Task objective
Reproduce every record exactly as it appears, but not the pictures.

Given data
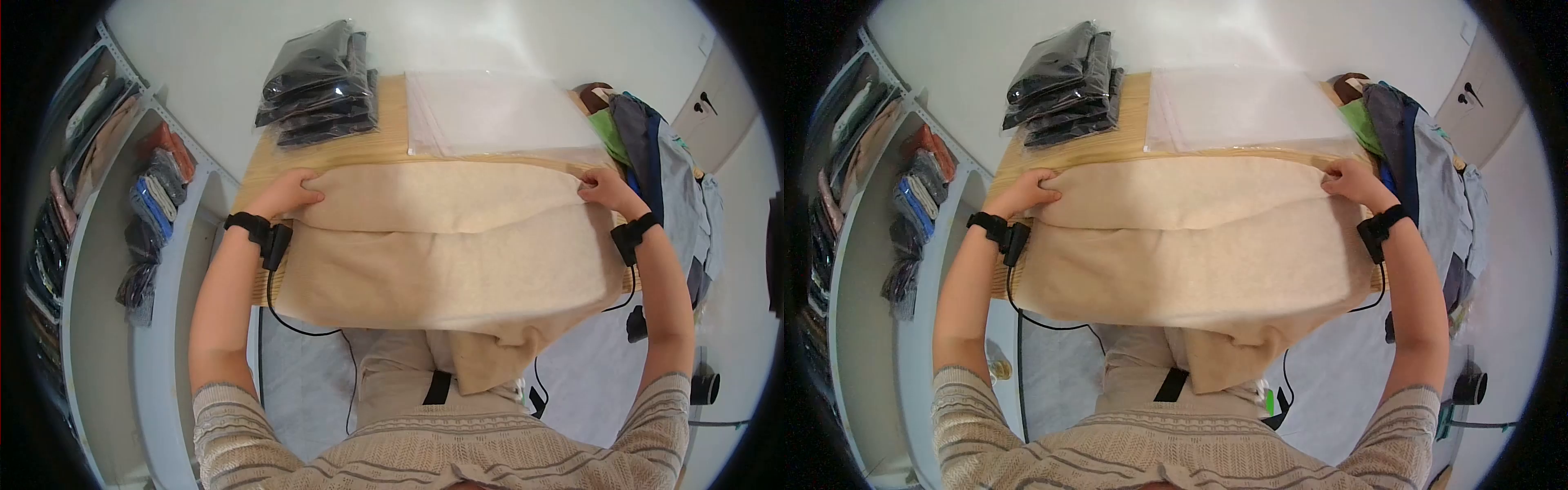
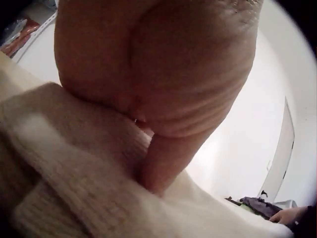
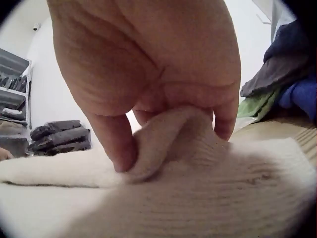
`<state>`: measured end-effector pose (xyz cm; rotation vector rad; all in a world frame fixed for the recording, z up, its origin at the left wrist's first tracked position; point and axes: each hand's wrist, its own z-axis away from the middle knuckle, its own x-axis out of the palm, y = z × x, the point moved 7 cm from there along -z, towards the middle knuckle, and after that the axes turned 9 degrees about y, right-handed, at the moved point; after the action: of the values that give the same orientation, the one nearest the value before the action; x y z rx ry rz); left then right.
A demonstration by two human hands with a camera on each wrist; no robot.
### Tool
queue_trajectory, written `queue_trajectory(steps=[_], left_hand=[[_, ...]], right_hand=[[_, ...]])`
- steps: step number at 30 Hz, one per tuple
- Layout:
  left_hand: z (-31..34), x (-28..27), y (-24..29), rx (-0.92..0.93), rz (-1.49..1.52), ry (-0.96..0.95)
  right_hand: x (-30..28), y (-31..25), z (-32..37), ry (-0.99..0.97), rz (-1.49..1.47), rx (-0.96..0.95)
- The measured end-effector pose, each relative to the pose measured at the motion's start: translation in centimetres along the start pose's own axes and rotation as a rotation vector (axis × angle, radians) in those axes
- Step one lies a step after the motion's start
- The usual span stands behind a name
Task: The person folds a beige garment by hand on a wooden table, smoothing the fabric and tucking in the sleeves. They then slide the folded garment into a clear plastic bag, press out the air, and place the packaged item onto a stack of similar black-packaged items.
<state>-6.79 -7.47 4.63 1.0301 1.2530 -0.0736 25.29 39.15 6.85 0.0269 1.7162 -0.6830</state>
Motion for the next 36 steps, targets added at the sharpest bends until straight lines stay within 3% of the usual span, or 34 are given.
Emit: queue_trajectory(steps=[1, 5, 7, 9, 10, 13, 17, 19, 20, 22, 24, 27, 28, 29, 31, 33, 35, 36], left_hand=[[-0.2, 0.0, -0.1, -0.057, -0.017, 0.007], [-0.3, -0.9, 1.7, 0.148, -0.108, 0.015], [-0.6, -2.2, 0.1, 0.042, 0.034, 0.147], [-0.9, -3.4, 0.5, 0.048, 0.004, 0.191], [-1.0, -4.2, 0.6, 0.053, -0.024, 0.236], [-2.6, -4.1, -0.3, 0.018, 0.002, 0.190], [-4.1, -2.3, -1.4, -0.019, -0.230, 0.148], [-3.4, -2.5, 0.3, 0.069, -0.295, 0.302], [-2.8, -2.7, 0.5, 0.073, -0.297, 0.287], [0.6, -4.5, 5.0, 0.394, -0.374, 0.365], [5.2, -4.7, 8.5, 0.458, -0.268, 0.318], [12.1, -3.2, 9.8, 0.291, -0.113, 0.150], [13.9, -2.6, 9.2, 0.257, -0.065, 0.093], [15.7, -1.8, 9.0, 0.373, -0.140, 0.044], [18.2, -0.2, 9.6, 0.363, -0.103, 0.011], [19.6, 0.2, 9.1, 0.300, -0.033, 0.178], [20.3, 1.5, 9.5, 0.304, -0.049, 0.227], [20.5, 2.1, 8.8, 0.187, 0.014, 0.269]], right_hand=[[0.3, 0.0, 0.3, -0.145, 0.117, 0.070], [-1.9, -1.4, 1.0, -0.058, 0.096, -0.064], [-4.1, -1.0, 0.3, 0.023, -0.272, 0.000], [-6.0, -2.1, -0.7, 0.118, -0.339, -0.018], [-6.8, -2.6, -1.6, 0.208, -0.261, -0.079], [-6.1, -2.1, -5.1, 0.231, -0.304, -0.173], [-1.8, -0.7, -7.4, 0.087, 0.014, -0.066], [-0.7, -1.1, -6.2, 0.124, 0.023, -0.031], [-1.3, -1.8, -5.4, 0.179, -0.077, -0.145], [-3.5, -6.2, -0.4, 0.208, -0.217, -0.327], [-5.6, -8.6, 5.6, 0.151, -0.180, -0.321], [-5.9, -7.9, 13.8, 0.120, -0.271, -0.270], [-5.5, -6.4, 16.0, 0.142, -0.319, -0.139], [-5.1, -5.4, 18.0, 0.202, -0.394, -0.074], [-3.6, -3.3, 21.2, 0.373, -0.430, -0.040], [-1.1, -1.8, 23.8, 0.540, -0.643, -0.008], [1.0, -1.4, 25.1, 0.739, -0.599, -0.030], [2.0, -1.7, 25.2, 0.795, -0.467, 0.025]])
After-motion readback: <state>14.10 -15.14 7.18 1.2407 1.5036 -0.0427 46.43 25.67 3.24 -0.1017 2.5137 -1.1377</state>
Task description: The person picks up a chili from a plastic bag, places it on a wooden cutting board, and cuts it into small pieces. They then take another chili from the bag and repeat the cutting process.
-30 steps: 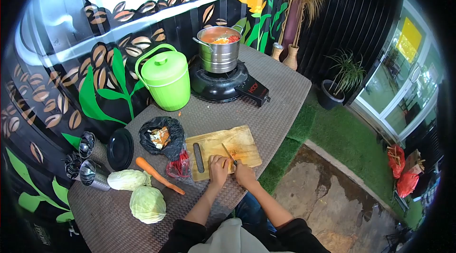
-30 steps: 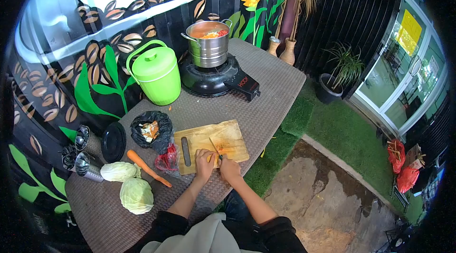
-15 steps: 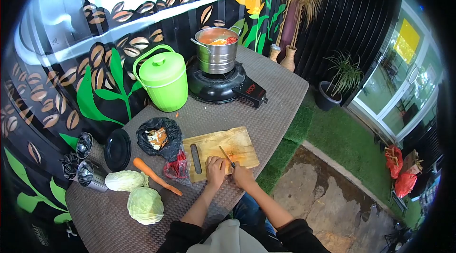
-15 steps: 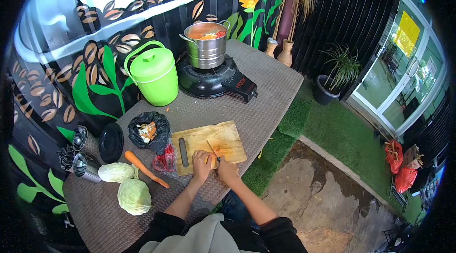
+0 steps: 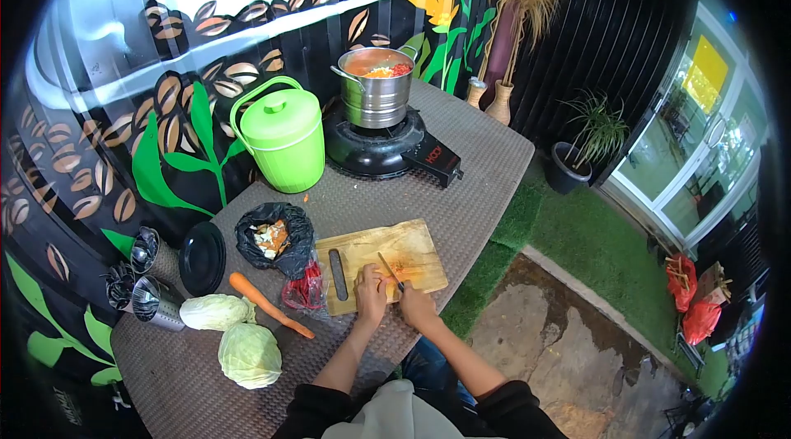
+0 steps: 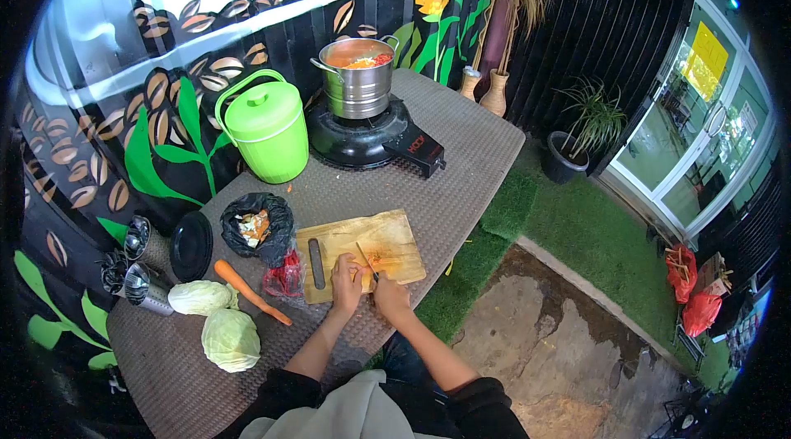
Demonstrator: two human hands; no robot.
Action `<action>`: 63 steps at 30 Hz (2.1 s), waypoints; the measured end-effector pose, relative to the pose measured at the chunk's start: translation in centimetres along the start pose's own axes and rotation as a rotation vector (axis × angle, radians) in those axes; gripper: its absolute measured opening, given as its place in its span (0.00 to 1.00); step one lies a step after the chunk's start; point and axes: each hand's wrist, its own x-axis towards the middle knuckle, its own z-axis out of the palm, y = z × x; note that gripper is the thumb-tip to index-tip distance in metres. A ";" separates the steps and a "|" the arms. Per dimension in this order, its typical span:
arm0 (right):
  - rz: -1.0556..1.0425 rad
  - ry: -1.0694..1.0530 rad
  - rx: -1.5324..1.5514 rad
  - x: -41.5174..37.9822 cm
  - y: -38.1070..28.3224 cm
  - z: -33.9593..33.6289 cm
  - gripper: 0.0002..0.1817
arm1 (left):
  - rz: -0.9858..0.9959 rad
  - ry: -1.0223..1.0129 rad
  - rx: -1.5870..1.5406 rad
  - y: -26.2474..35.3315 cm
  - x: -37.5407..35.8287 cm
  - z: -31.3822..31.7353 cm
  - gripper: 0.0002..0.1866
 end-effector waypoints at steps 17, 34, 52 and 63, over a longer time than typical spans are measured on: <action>0.084 -0.008 0.001 -0.8 -0.4 1.2 0.19 | 0.001 -0.003 0.021 -0.4 0.2 0.3 0.12; 0.034 -0.008 0.008 1.1 -0.8 0.5 0.18 | 0.061 -0.031 -0.010 -0.4 0.4 -0.5 0.11; 0.004 -0.109 0.057 1.5 -0.6 -0.6 0.18 | 0.051 0.010 -0.014 -0.1 0.1 -0.4 0.12; 0.031 -0.052 0.061 1.3 -0.8 0.0 0.18 | 0.140 -0.028 0.058 -0.3 -0.6 -0.9 0.10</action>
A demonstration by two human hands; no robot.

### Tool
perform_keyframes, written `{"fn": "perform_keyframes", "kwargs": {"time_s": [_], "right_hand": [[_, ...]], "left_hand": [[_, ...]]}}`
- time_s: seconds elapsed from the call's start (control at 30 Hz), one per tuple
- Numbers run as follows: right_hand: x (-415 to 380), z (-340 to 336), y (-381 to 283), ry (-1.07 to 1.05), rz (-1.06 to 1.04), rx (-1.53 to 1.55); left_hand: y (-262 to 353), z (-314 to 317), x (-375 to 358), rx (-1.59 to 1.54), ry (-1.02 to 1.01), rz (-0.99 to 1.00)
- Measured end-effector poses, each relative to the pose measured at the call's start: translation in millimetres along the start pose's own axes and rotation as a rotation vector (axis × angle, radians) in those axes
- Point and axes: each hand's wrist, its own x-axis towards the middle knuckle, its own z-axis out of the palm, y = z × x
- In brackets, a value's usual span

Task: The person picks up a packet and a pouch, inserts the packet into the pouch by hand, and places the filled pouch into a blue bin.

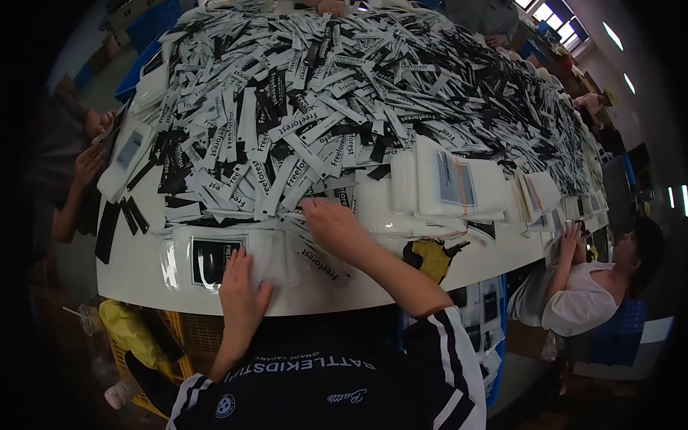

Finished task
`<state>`: measured end-effector pose (xyz cm; rotation vector rad; all in a world frame fixed for the recording, z up, its origin at the left wrist's first tracked position; point and axes: each hand's wrist, its own z-axis away from the middle knuckle, its own x-axis out of the palm, y = z × x, the point moved 7 cm from there along -z, towards the middle knuckle, and after that the axes turned 9 degrees about y, right-handed, at the moved point; after the action: of the values that give the same orientation, the one nearest the value before the action; x y z rx ry rz); left then right.
A demonstration by two human hands with a camera on each wrist; no robot.
### Tool
queue_trajectory, written `queue_trajectory(steps=[_], left_hand=[[_, ...]], right_hand=[[_, ...]])`
- steps: step number at 30 Hz, one per tuple
- Layout:
  left_hand: z (-31..34), x (-28..27), y (-24..29), rx (-0.92..0.93), rz (-1.49..1.52), ry (-0.96..0.95)
  right_hand: x (-30..28), y (-31..25), z (-32..37), ry (-0.99..0.97), rz (-1.49..1.47), rx (-0.96..0.95)
- The measured end-effector pose, each relative to the pose measured at the motion's start: translation in centimetres along the start pose's own axes and rotation as a rotation vector (axis × angle, radians) in those axes
- Step one lies a step after the motion's start
- The usual span stands behind a name
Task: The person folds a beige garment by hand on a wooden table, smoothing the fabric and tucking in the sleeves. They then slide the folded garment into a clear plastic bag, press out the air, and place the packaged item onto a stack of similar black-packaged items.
<state>-6.79 -7.47 4.63 1.0301 1.2530 -0.0736 25.29 39.15 6.85 0.0269 1.7162 -0.6830</state>
Motion for the next 36 steps, targets added at the sharpest bends until straight lines stay within 3% of the usual span, or 34 are given.
Emit: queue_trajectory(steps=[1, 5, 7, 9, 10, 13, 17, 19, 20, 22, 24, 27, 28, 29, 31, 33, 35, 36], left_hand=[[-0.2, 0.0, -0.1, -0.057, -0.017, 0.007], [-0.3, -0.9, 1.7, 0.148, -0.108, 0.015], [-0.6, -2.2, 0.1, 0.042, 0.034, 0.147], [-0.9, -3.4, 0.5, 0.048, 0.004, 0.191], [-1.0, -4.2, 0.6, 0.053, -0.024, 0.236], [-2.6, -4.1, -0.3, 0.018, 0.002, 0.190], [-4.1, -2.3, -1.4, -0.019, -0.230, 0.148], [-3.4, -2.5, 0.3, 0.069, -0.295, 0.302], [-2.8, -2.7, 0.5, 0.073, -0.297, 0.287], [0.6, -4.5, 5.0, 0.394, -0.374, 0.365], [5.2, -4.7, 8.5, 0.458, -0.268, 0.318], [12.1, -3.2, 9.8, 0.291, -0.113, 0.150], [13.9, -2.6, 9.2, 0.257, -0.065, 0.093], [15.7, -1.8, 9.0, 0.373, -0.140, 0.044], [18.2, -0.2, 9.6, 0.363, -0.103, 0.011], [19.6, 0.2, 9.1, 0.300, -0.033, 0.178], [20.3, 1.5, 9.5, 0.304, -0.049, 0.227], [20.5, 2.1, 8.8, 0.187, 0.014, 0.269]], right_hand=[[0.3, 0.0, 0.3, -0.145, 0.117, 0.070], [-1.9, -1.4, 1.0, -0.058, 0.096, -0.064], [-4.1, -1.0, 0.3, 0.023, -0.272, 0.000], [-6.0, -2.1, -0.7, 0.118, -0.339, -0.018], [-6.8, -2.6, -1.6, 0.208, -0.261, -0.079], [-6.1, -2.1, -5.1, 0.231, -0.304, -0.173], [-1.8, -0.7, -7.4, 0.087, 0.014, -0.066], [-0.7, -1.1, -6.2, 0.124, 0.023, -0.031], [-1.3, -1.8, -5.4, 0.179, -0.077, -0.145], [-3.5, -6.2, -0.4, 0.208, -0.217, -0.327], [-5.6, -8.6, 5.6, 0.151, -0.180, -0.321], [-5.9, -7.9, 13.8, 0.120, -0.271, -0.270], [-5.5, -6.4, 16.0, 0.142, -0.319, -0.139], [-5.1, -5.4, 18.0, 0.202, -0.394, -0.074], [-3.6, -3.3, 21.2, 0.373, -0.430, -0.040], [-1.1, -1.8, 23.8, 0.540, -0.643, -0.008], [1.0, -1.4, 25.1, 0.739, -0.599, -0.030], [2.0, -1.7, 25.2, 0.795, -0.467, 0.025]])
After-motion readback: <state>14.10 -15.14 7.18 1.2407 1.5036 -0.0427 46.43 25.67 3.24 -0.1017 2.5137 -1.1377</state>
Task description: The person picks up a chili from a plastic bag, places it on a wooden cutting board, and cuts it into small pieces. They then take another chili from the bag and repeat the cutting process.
-30 steps: 
-30 steps: 
-15 steps: 
-15 steps: 
+0 steps: 
+0 steps: 
Demonstrator: two human hands; no robot.
Action `<action>`: 63 steps at 30 Hz (2.1 s), waypoints; the measured end-effector pose, relative to the pose measured at the chunk's start: translation in centimetres along the start pose's own axes and rotation as a rotation vector (axis × angle, radians) in those axes; gripper: its absolute measured opening, given as its place in its span (0.00 to 1.00); step one lies a step after the chunk's start; point and axes: each hand's wrist, its own x-axis towards the middle knuckle, its own z-axis out of the palm, y = z × x; note that gripper is the thumb-tip to index-tip distance in metres. A ";" separates the steps and a "|" the arms. Per dimension in this order, its typical span:
arm0 (right):
  - rz: -1.0556..1.0425 rad
  - ry: -1.0694..1.0530 rad
  - rx: -1.5324..1.5514 rad
  - x: -41.5174..37.9822 cm
  - y: -38.1070..28.3224 cm
  - z: -33.9593..33.6289 cm
  - gripper: 0.0002..0.1817
arm1 (left):
  - rz: -0.9858..0.9959 rad
  - ry: -1.0223..1.0129 rad
  - rx: -1.5870..1.5406 rad
  - y: -26.2474..35.3315 cm
  - x: -37.5407..35.8287 cm
  - z: -31.3822..31.7353 cm
  - gripper: 0.0002..0.1866
 end-effector waypoints at steps 17, 34, 52 and 63, over a longer time than typical spans are measured on: <action>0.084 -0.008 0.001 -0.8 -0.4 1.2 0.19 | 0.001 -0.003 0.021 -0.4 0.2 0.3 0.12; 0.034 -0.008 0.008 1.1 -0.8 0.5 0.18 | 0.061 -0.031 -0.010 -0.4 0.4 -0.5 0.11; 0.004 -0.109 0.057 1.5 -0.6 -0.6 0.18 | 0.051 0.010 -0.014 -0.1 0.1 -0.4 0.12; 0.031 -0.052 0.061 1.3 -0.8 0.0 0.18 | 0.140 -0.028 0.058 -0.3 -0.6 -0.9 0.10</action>
A demonstration by two human hands; no robot.

### Tool
perform_keyframes, written `{"fn": "perform_keyframes", "kwargs": {"time_s": [_], "right_hand": [[_, ...]], "left_hand": [[_, ...]]}}`
- time_s: seconds elapsed from the call's start (control at 30 Hz), one per tuple
- Numbers run as follows: right_hand: x (-415 to 380), z (-340 to 336), y (-381 to 283), ry (-1.07 to 1.05), rz (-1.06 to 1.04), rx (-1.53 to 1.55); left_hand: y (-262 to 353), z (-314 to 317), x (-375 to 358), rx (-1.59 to 1.54), ry (-1.02 to 1.01), rz (-0.99 to 1.00)
- Measured end-effector poses, each relative to the pose measured at the call's start: translation in millimetres along the start pose's own axes and rotation as a rotation vector (axis × angle, radians) in those axes
- Point and axes: each hand's wrist, its own x-axis towards the middle knuckle, its own z-axis out of the palm, y = z × x
- In brackets, a value's usual span

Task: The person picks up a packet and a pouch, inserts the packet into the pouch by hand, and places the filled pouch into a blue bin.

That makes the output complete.